Y bueno, estábamos en eso cuando sucedió lo más raro de todo. Primero oímos el ruido de algo resquebrajarse; luego un extraño y agudo chillido proveniente de la cocina, ahí donde justamente se encontraba el huevo. Con mi hermana nos miramos y corrimos en su dirección, encontrándonos con éste todo trizado y vibrante, como si algo dentro pugnara por salir de su interior. No lo podíamos creer: ¡íbamos a presenciar por fin el milagro de la vida! Pero nuestras expresiones cambiaron drásticamente al ver que tras abrir un boquete en un punto de la cáscara, lo que salía de su interior no eran las incipientes alas de un pájaro, ni menos las rugosas extremidades de un reptil, sino que las peludas y viscosas patas de un…
−¿Gato?
No lo podíamos creer: del huevo estaba naciendo… ¿un gato?

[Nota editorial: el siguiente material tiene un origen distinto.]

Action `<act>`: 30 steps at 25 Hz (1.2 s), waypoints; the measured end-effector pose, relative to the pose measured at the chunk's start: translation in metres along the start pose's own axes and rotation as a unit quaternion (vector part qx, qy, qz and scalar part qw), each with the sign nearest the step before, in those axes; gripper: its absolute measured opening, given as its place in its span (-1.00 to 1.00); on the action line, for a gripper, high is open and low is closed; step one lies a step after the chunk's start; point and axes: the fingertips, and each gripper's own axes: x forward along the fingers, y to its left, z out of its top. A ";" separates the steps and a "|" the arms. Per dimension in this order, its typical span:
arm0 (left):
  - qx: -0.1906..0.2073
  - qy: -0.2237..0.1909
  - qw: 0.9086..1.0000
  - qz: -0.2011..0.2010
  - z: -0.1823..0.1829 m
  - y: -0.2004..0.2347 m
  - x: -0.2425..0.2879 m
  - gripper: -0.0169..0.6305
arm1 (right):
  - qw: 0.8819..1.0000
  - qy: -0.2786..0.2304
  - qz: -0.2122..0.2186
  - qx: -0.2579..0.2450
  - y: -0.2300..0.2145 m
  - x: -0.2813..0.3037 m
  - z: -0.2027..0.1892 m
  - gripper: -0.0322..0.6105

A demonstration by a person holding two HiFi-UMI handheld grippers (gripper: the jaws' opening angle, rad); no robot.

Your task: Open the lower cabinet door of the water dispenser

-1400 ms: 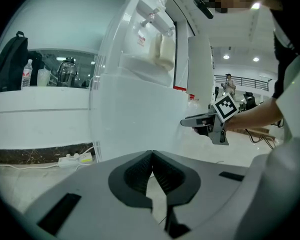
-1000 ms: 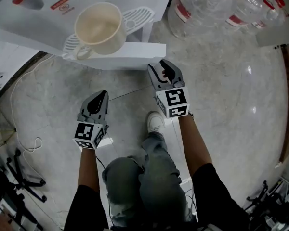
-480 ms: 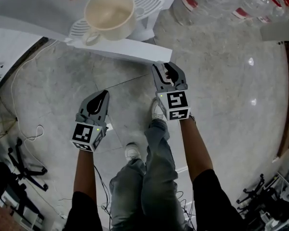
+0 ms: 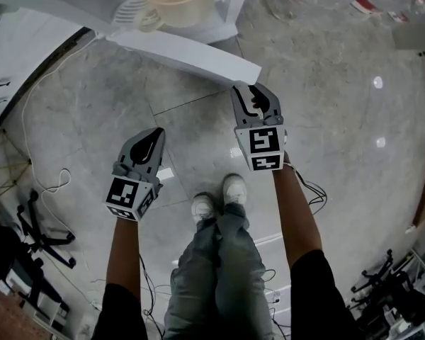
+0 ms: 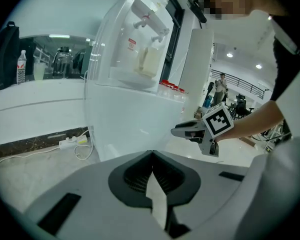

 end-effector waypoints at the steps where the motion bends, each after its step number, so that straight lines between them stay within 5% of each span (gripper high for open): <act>1: 0.003 0.001 1.000 -0.001 -0.001 -0.003 -0.002 -0.91 | 1.000 0.000 0.002 0.001 0.004 -0.003 -0.002 -0.50; 16: 0.009 0.002 1.000 0.005 -0.013 -0.049 -0.051 -0.91 | 0.998 0.025 0.060 -0.026 0.068 -0.038 -0.025 -0.51; 22: -0.024 -0.003 0.999 0.030 -0.040 -0.033 -0.087 -0.91 | 0.997 0.017 0.068 -0.016 0.104 -0.048 -0.032 -0.52; 30: 0.010 0.009 1.000 0.004 -0.068 -0.025 -0.131 -0.91 | 0.998 0.019 0.060 -0.012 0.156 -0.055 -0.039 -0.52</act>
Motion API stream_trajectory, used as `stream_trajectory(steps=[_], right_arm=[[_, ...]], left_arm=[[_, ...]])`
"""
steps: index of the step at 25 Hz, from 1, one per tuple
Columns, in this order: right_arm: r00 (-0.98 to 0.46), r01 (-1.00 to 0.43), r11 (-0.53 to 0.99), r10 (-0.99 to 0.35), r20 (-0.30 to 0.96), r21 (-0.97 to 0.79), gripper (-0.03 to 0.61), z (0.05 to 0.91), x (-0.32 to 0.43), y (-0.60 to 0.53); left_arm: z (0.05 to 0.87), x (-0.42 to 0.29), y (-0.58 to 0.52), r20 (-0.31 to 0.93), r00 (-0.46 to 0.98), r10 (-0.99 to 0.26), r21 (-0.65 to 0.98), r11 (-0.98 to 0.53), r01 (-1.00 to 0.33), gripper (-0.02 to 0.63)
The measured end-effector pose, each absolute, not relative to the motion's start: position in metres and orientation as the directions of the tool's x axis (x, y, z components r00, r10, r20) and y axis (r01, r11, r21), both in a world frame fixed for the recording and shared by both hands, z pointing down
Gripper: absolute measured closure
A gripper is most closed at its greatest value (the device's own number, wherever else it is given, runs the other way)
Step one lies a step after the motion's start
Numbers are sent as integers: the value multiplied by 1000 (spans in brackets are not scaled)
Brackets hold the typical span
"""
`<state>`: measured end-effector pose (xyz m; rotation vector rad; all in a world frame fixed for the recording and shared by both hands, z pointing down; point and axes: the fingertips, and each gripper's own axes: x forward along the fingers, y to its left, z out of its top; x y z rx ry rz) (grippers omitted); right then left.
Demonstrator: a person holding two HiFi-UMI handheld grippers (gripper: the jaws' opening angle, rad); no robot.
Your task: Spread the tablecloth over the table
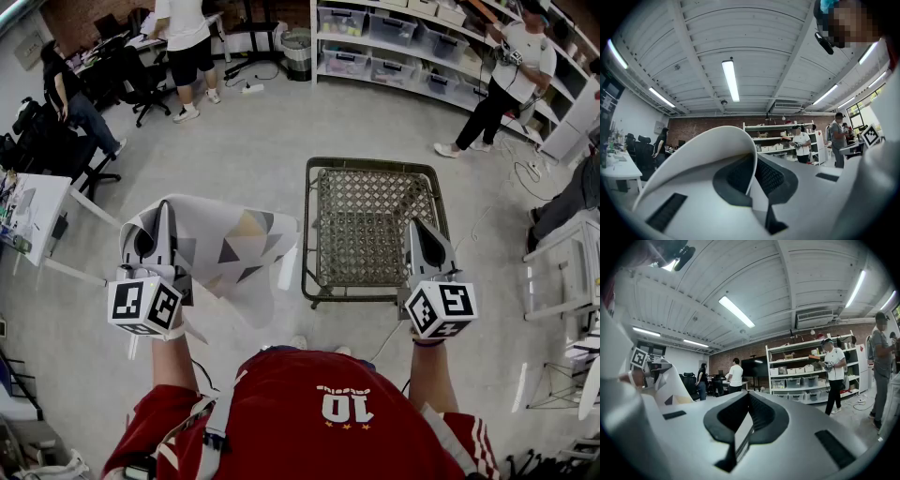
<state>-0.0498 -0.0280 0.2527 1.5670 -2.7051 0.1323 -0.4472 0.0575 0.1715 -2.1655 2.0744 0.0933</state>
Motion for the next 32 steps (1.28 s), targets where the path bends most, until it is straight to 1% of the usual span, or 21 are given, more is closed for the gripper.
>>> stream_trajectory(steps=[4,10,15,20,26,32], right_arm=[[-495,-868,491,-868,45,-72,563,250,-50,-25],[-500,-866,497,-865,46,-64,563,247,-56,-26],[-500,-865,497,-864,49,-62,565,246,-55,-28],[-514,-858,508,-855,78,-80,563,256,-57,-28],[-482,-876,475,-871,99,-89,563,268,-59,-31],[-448,-893,441,-887,108,-90,563,268,-59,-33]], left_arm=[[176,-423,52,-119,83,-989,-115,-69,-991,607],[188,-400,43,-92,126,-988,-120,-115,-986,607],[188,-400,36,-89,141,-986,-106,-131,-986,607],[183,-400,25,-97,163,-982,-111,-153,-982,607],[171,-399,7,-125,196,-973,-133,-179,-975,607],[171,-406,-5,-135,223,-965,-119,-208,-971,607]])
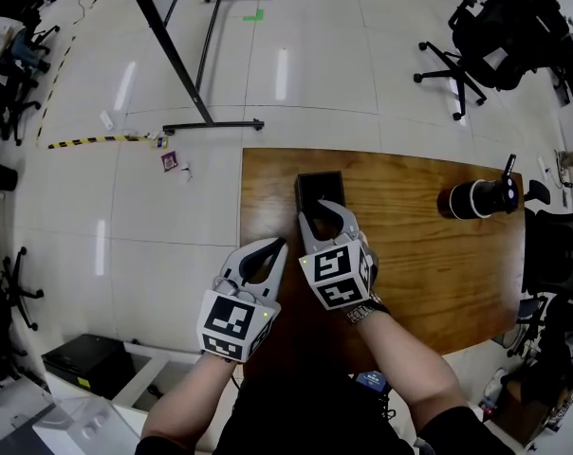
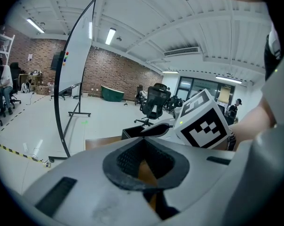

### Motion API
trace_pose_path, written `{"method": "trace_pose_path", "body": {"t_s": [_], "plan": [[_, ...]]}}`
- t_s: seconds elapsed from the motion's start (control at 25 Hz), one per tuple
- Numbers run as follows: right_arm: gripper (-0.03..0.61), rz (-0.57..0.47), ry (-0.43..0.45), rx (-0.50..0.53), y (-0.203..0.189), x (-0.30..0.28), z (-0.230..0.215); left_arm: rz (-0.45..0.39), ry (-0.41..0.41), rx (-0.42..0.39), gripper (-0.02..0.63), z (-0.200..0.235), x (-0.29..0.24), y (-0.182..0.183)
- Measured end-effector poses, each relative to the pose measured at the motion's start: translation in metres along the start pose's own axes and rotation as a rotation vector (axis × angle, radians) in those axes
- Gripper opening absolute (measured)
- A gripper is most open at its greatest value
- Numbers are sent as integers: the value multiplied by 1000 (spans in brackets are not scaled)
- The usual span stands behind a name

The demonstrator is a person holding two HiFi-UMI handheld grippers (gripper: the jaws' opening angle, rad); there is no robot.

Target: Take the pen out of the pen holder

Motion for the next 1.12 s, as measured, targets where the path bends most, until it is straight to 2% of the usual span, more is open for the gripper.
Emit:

            −¿Pero que no los gatos nacen directamente de otro… gato?
            −Tampoco lo entiendo –acotó mi hermana.
            Luego de un par de minutos, la cosa peluda en su interior logró salir toda pringosa para comenzar a maullar como una posesa sobre la mesa. Mi hermana corrió a buscar un plato hondo y pequeño en el cual verter un poco de leche para que bebiera y se alimentara. El gato, ciego todavía, olisqueó el aire hasta que dio con su posición y comenzó a beber como si estuviera muerto de hambre.
            Así nos mantuvimos entretenidos hasta que llegó nuestra mamá y supo de lo sucedido. Alarmada, no tardó en llamar a mis tíos abuelos para preguntarles sobre la procedencia de tan fantástico huevo.
            Al cabo de un rato, al momento de cortar la llamada telefónica, nos quedó mirando como si no pudiera asimilarlo.
            −Me dijeron que ellos no mandaron ningún huevo entre las paltas. Nunca han sabido de ningún huevo con los mismos detalles que éste.
            −Pero entonces…, ¿cómo…?
            −No sé…, quizá algún error de envío…
            Pero aquello era imposible: afuera de la caja de paltas en cuestión, venía escrita nuestra dirección y los datos personales de mi mamá del mismo puño y letra de nuestra tía abuela; una equivocación de esa índole no era plausible.
            −¿Qué hacemos con el gato?

            La respuesta fue llegando con el mismo paso de los días: el gato, al final de cuentas, resultó ser una gata, su pelaje se fue aclarando en ciertos puntos hasta quedar en tres marcados colores (negro, blanco y marrón, como si fuera el intento de una gata carey) y acabó por no dar muestras de mucha diferencia con respecto de sus congéneres nacidos por las vías naturales que todos conocemos. Por lo mismo no dudamos en adoptarla, darle un nombre y prometerle los cuidados correspondientes para con un animal como ella. Y es que después de todo, ésta no deja de ser una criatura como cualquier otra que necesita de cariño, amor y responsabilidad, independiente de la manera en que haya llegado a este mundo, sea ésta correcta o completamente antinatural. Y bueno, no es que esta sea una gata completamente fuera de lo normal: hasta ahora no ha dejado de seguir los mismos patrones de hábito que cualquiera de los de su especie: juega, duerme un montón, busca cariño en todos los que tiene cerca y llora cuando no hay nadie a su lado… Y aunque mi hermana asegura haberla sorprendido comiendo carne cruda desde el refrigerador mismo y destripando a un montón de pájaros como si gozara al hacerlo, estoy seguro que es una gata normal y corriente como todas las demás. Estoy muy, muy seguro de ello.